## What to produce:
Print the listing in full, exactly as it stands.

## Material provided:
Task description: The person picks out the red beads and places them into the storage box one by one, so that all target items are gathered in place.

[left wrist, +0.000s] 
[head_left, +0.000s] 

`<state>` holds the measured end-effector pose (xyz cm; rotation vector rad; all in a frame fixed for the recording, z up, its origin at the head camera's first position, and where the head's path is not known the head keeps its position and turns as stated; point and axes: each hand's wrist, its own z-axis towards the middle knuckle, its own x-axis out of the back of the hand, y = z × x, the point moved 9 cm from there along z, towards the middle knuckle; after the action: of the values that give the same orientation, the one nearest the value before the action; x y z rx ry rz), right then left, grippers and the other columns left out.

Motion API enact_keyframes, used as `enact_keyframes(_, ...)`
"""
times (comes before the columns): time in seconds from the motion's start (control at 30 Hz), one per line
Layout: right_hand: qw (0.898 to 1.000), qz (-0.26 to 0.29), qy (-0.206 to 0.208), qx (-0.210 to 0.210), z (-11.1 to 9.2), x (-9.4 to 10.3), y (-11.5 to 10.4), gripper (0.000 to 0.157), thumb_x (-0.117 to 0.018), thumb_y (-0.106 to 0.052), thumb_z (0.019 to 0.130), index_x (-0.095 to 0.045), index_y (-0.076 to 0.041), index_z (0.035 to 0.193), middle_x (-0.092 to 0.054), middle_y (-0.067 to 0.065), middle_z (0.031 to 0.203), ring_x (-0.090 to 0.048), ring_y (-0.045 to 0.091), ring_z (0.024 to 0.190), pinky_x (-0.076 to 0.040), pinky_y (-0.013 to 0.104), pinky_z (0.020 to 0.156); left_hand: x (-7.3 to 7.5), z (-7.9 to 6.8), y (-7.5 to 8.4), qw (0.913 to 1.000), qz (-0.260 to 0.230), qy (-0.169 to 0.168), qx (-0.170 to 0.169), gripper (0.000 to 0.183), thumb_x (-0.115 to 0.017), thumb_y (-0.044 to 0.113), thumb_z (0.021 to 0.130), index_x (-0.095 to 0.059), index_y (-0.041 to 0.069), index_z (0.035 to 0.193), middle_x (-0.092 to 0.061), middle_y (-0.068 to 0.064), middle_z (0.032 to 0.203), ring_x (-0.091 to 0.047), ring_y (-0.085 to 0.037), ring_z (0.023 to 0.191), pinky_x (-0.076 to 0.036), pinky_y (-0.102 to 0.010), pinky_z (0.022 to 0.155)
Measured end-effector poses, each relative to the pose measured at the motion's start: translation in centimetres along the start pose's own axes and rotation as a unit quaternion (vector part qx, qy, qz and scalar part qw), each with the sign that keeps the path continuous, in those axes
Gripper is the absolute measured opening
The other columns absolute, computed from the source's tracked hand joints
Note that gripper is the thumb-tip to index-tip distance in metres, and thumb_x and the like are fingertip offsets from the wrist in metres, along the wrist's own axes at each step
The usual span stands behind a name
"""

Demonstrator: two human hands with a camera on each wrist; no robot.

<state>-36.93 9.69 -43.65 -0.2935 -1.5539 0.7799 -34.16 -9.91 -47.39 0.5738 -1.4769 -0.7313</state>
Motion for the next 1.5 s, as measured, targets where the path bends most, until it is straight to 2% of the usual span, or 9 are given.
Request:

## Result:
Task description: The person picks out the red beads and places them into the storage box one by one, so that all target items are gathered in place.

[left wrist, +0.000s] 
[head_left, +0.000s] 

`<state>` holds the measured end-effector pose (xyz cm; rotation vector rad; all in a frame fixed for the recording, z up, its origin at the head camera's first position, and where the head's path is not known the head keeps its position and turns as stated; point and axes: each hand's wrist, its own z-axis towards the middle knuckle, its own x-axis out of the back of the hand, y = z × x, the point moved 9 cm from there along z, towards the middle knuckle; after the action: of the values that give the same orientation, the one nearest the value before the action; x y z rx ry rz), right then left, grippers and the other columns left out.

Motion API enact_keyframes, used as `enact_keyframes(_, ...)`
"""
times (comes before the columns): time in seconds from the motion's start (control at 30 Hz), one per line
Layout: right_hand: qw (0.898 to 1.000), qz (-0.26 to 0.29), qy (-0.206 to 0.208), qx (-0.210 to 0.210), z (-11.1 to 9.2), x (-9.4 to 10.3), y (-11.5 to 10.4), gripper (0.000 to 0.157), thumb_x (-0.117 to 0.018), thumb_y (-0.106 to 0.052), thumb_z (0.019 to 0.130), index_x (-0.095 to 0.045), index_y (-0.076 to 0.041), index_z (0.035 to 0.193), middle_x (-0.092 to 0.054), middle_y (-0.067 to 0.065), middle_z (0.031 to 0.203), ring_x (-0.090 to 0.048), ring_y (-0.045 to 0.091), ring_z (0.024 to 0.190), pinky_x (-0.076 to 0.040), pinky_y (-0.013 to 0.104), pinky_z (0.020 to 0.156); left_hand: x (-7.3 to 7.5), z (-7.9 to 6.8), y (-7.5 to 8.4), qw (0.913 to 1.000), qz (-0.260 to 0.230), qy (-0.169 to 0.168), qx (-0.170 to 0.169), gripper (0.000 to 0.183), thumb_x (-0.115 to 0.017), thumb_y (-0.044 to 0.113), thumb_z (0.021 to 0.130), index_x (-0.095 to 0.059), index_y (-0.041 to 0.069), index_z (0.035 to 0.193), middle_x (-0.092 to 0.061), middle_y (-0.068 to 0.064), middle_z (0.032 to 0.203), ring_x (-0.091 to 0.047), ring_y (-0.085 to 0.037), ring_z (0.023 to 0.191), pinky_x (-0.076 to 0.036), pinky_y (-0.102 to 0.010), pinky_z (0.022 to 0.155)
Measured end-effector poses, each relative to the pose measured at the motion's start: translation in centimetres along the start pose's own axes and rotation as a unit quaternion (vector part qx, qy, qz and scalar part qw), each with the sign that keeps the path continuous, in those axes
Gripper is the absolute measured opening
The other columns absolute, computed from the source's tracked hand joints
Note that gripper is the thumb-tip to index-tip distance in metres, and thumb_x and the like are fingertip offsets from the wrist in metres, along the wrist's own axes at each step
The usual span stands behind a name
"""

Demonstrator: two human hands with a camera on each wrist; no robot.

<state>-36.93 9.69 -43.65 -0.2935 -1.5539 0.7799 -34.16 -9.91 -47.39 0.5738 -1.4769 -0.7313</state>
Motion for the next 1.5 s, as measured, targets where the path bends most, until it is straight to 2% of the usual span, or 9 are given.
Request:

There's nothing else to the answer.